Activity: Would you please copy the part of the material below that opens with the line containing "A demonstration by" and closes with the line containing "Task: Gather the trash"? Copy it exactly, and only it.

Excerpted records:

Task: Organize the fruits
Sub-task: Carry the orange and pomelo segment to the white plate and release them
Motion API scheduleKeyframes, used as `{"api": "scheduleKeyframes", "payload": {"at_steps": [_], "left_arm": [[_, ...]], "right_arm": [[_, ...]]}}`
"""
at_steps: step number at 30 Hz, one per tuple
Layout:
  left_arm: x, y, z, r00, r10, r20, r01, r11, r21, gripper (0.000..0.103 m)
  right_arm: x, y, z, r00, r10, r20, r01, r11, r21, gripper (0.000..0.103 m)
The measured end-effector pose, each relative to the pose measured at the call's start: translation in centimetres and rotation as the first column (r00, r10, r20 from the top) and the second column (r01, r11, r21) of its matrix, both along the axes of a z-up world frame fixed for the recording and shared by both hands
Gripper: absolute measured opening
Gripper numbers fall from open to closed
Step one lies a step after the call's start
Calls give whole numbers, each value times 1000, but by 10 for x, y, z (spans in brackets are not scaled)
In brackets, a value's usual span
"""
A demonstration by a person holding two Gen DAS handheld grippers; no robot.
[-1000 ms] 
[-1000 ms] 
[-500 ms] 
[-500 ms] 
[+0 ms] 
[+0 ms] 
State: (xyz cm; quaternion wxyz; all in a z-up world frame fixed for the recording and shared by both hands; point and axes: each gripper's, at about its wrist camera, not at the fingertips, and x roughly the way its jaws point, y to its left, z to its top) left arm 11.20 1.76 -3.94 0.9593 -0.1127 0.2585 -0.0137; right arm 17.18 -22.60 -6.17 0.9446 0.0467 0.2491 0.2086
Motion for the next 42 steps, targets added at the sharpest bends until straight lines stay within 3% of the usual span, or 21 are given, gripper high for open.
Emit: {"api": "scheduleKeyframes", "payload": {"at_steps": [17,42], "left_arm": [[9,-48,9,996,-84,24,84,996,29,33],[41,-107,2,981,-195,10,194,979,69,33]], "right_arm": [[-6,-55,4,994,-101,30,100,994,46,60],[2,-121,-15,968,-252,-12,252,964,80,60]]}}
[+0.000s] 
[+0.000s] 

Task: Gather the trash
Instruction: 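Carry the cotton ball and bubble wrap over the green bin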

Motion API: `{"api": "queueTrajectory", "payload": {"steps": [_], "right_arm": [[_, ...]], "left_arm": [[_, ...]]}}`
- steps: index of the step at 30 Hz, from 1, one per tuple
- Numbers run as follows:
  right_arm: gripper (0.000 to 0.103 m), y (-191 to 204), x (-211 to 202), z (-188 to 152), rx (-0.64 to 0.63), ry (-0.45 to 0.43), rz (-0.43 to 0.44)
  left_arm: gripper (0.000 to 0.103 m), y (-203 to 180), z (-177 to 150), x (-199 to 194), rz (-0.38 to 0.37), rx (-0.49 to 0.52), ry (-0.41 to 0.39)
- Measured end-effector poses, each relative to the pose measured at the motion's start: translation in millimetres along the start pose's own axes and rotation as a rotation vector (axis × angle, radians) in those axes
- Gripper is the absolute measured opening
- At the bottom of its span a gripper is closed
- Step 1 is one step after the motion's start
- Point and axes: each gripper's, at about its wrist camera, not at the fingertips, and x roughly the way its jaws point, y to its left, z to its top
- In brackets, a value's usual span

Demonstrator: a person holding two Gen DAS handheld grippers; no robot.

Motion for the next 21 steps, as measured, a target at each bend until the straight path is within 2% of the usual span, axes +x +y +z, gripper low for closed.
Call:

Answer section:
A demonstration by a person holding two Gen DAS handheld grippers; no robot.
[-1000 ms] 
[-1000 ms] 
[-500 ms] 
[-500 ms] 
[+0 ms] 
[+0 ms] 
State: (xyz cm; quaternion wxyz; all in a z-up world frame fixed for the recording and shared by both hands; point and axes: each gripper's, at about its wrist camera, not at the fingertips, and x roughly the way its jaws point, y to its left, z to its top) left arm 11.20 1.76 -3.94 0.9593 -0.1127 0.2585 -0.0137; right arm 17.18 -22.60 -6.17 0.9446 0.0467 0.2491 0.2086
Motion for the next 42 steps, targets added at the sharpest bends until straight lines stay within 3% of the usual span, or 21 are given, gripper high for open.
Emit: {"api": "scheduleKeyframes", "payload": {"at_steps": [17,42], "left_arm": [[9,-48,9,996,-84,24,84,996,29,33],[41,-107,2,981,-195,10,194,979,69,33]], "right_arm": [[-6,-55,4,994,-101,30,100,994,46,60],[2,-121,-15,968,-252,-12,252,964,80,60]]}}
[+0.000s] 
[+0.000s] 

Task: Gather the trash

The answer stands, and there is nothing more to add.